Failed without this PR, succeeds with it. Failes correctly with this PR

Issues/PRs references

@fjmolinas fjmolinas added Type: bug The issue reports a bug / The PR fixes a bug (including spelling errors) Area: tests Area: tests and testing framework labels May 7, 2019
@fjmolinas fjmolinas requested review from aabadie and cladmi May 7, 2019 06:54
@kaspar030 kaspar030 added CI: run tests If set, CI server will run tests on hardware for the labeled PR CI: ready for build If set, CI server will compile all applications for all available boards for the labeled PR labels May 7, 2019
cladmi
cladmi previously requested changes May 7, 2019
Copy link
Contributor

@cladmi cladmi left a comment

Choose a reason for hiding this comment

The reason will be displayed to describe this comment to others. Learn more.

The issue is is not the test, the test is correct.
When we say sleep 10us it should sleep at least 10s 10us.

There is an issue in sys/include/xtimer/tick_conversion.h where for some configuration if you say, give me the number of ticks for 1s it returns less than enough ticks for 1s so sleeps 0.9something which is wrong.

@fjmolinas
Copy link
Contributor Author

Aha!, thanks for the clarification @cladmi. When you say there is an issue with sys/include/xtimer/tick_conversion.h , are you talking about a specific opened issue? I couldn't find one.

I'll close this PR after pointing or opening an issue (if there isn't one already).

@kaspar030
Copy link
Contributor

When we say sleep 10us it should sleep at least 10s.

More like "as close to 10us as possible". 9.99us is more accurate than 10.02.

@cladmi cladmi requested a review from MichelRottleuthner May 7, 2019 12:32
@fjmolinas
Copy link
Contributor Author

fjmolinas commented May 7, 2019

More like "as close to 10us as possible". 9.99us is more accurate than 10.02.
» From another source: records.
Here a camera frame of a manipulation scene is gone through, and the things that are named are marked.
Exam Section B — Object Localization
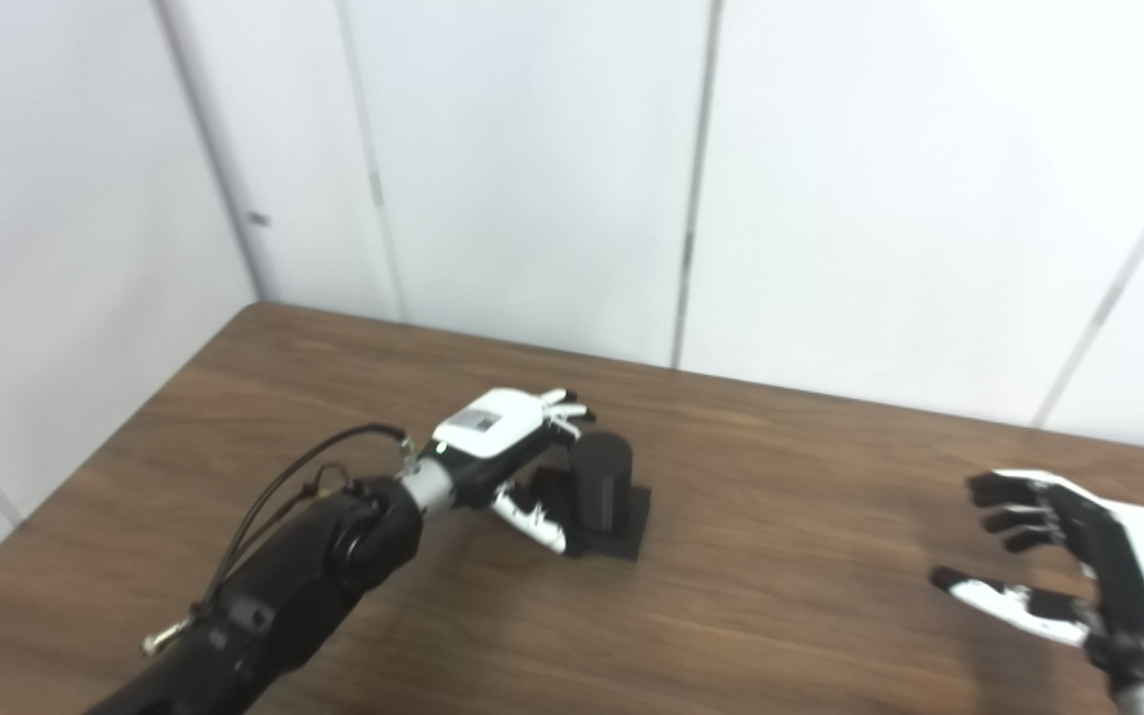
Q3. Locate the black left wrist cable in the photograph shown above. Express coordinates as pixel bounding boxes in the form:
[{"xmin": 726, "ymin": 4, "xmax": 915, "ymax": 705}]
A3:
[{"xmin": 143, "ymin": 424, "xmax": 414, "ymax": 656}]

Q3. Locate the grey wall post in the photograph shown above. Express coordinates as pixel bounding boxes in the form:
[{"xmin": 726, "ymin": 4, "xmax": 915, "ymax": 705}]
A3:
[{"xmin": 153, "ymin": 0, "xmax": 270, "ymax": 304}]

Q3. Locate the black peg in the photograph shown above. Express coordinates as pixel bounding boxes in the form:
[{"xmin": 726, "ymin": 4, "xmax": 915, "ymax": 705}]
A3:
[{"xmin": 522, "ymin": 432, "xmax": 652, "ymax": 562}]

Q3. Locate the white and black right hand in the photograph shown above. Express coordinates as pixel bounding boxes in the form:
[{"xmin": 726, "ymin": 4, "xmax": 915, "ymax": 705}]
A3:
[{"xmin": 929, "ymin": 470, "xmax": 1144, "ymax": 696}]

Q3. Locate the white and black left hand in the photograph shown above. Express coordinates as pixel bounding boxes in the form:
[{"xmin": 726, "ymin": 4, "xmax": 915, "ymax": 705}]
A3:
[{"xmin": 430, "ymin": 387, "xmax": 598, "ymax": 555}]

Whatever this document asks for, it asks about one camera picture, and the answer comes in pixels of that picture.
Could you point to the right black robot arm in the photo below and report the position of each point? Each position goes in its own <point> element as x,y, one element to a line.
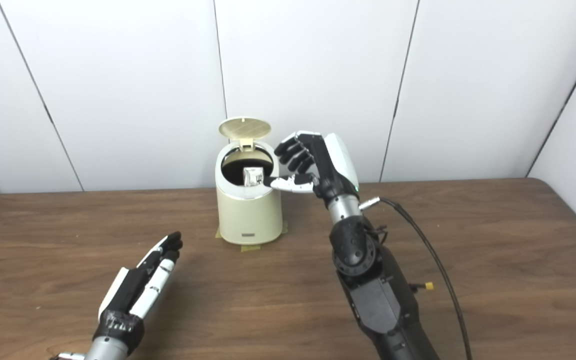
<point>373,290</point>

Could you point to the cream round bin lid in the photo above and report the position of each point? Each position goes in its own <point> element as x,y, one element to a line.
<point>244,127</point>

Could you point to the white green milk carton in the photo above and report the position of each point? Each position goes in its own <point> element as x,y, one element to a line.
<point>253,176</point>

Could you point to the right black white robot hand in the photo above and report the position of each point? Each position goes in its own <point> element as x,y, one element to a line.
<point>328,165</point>

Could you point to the cream-colored bin body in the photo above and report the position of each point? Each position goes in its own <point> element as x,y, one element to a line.
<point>249,215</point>

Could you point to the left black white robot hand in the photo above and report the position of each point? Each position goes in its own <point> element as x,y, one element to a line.
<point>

@cladmi @kaspar030 So what is actually the expected behavior:
A) sleep as close as target time
B) sleep at least target time

This in not clear from the documentation., which ever the case I think we should make it more explicit.

@cladmi
Copy link
Contributor

cladmi commented May 7, 2019

When we say sleep 10us it should sleep at least 10s 10us.

More like "as close to 10us as possible". 9.99us is more accurate than 10.02.

So in a timesloted networking protocol if I say:

next_timeslot_start = now + convert(10ms);
sleep_until(timeslot_start); // or with delay, its for the idea
send_packet();

I may just send in the previous timeslot everytime.

I do not feel it more accurate to send a message before I am allowed to.
I do not feel it more accurate to write to a hardware before its ready.

That MUST be documented in the API and tell how to proceed if one wants to be sure that he can do:

t0 = now();
timer_set(10ms, callback, arg=t0);

and have an the callback:
t0 = arg;
assert(now() > t0 + 10ms);

From the timer libraries I remember, they were all more ensuring it is done at least after/waits longer than the time specified. Like posix guarantees.

@kaspar030
Copy link
Contributor

So in a timesloted networking protocol if I say:

I think we need to keep the timescales in context. I'd expect my timer subsystem to quantize any real time interval to the to the closest hardware timer tick instead of always rounding up. That would make it at most +/- half a tick wrong, being spot on on average. Always rounding up would mean it is between 0 and a whole tick late (half a tick on average).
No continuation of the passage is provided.